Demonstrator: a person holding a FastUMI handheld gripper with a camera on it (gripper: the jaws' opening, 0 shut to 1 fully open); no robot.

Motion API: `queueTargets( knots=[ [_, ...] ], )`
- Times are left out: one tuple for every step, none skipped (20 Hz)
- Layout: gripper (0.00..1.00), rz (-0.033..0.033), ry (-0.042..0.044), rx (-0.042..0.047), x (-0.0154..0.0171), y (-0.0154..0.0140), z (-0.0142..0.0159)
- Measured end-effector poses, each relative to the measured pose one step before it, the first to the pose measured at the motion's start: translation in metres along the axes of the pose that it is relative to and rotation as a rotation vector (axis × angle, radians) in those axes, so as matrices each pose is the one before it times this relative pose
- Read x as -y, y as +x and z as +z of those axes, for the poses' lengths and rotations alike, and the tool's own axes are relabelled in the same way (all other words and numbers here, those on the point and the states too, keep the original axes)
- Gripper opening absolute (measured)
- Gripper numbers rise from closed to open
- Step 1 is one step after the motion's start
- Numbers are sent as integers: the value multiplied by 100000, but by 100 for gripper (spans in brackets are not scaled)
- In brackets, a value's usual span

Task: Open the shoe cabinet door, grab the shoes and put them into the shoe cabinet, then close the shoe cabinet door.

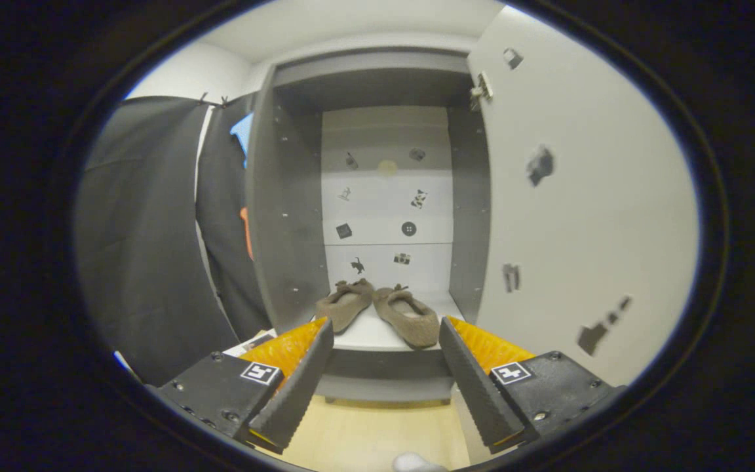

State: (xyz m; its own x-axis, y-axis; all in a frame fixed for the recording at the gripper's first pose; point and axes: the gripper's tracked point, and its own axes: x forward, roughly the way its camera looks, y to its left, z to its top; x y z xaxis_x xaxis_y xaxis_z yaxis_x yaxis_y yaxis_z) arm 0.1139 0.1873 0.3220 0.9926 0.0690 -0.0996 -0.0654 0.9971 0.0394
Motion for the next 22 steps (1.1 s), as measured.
queueTargets(
  knots=[
    [100, 615, -906, 195, 117, -2469, -475],
    [100, -404, 176, -39, 322, -2467, -563],
    [100, 540, 1242, 406, 247, -2530, -506],
    [100, 1735, 1230, 270, 57, -2433, -419],
    [100, -77, 1430, -281, 825, -2075, -509],
    [100, 557, 774, 387, 771, -2079, -102],
    [100, -608, 917, -128, 1196, -1952, -136],
    [100, 7, -176, 615, 1253, -1870, 288],
    [100, -1485, -531, 417, 1720, -1545, 260],
    [100, -2015, -607, 917, 2045, -1448, 493],
    [100, -3201, 82, 2201, 2195, -1185, 792],
    [100, -2725, 1078, 1798, 2315, -958, 750],
    [100, -522, 1246, 2040, 1518, -19, 728],
    [100, -566, 838, 1137, 1792, 124, 554],
    [100, -1016, 319, 1527, 2235, 77, 565],
    [100, -2016, -112, 739, 2541, 160, 496],
    [100, -1302, 833, 1728, 2252, 504, 571],
    [100, -1428, 51, 1103, 1957, 709, 599],
    [100, -831, -501, -343, 2198, 735, 213],
    [100, 342, -493, -291, 1665, 1080, -73],
    [100, -269, -290, -610, 1292, 1046, -126],
    [100, -673, -60, -279, 1241, 993, -227]
  ],
)
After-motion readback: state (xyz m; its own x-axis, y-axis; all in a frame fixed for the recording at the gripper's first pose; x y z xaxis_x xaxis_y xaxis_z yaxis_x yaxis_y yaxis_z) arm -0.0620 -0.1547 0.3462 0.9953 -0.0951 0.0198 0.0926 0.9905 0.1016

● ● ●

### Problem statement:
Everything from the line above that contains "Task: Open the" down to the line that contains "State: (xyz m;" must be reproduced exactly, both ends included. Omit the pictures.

### Task answer:
Task: Open the shoe cabinet door, grab the shoes and put them into the shoe cabinet, then close the shoe cabinet door.


State: (xyz m; its own x-axis, y-axis; all in a frame fixed for the recording at the gripper's first pose; point and axes: the gripper's tracked point, and its own axes: x forward, roughly the way its camera looks, y to its left, z to its top; x y z xaxis_x xaxis_y xaxis_z yaxis_x yaxis_y yaxis_z) arm 0.1139 0.1873 0.3220 0.9926 0.0690 -0.0996 -0.0654 0.9971 0.0394

This exercise requires no additional output.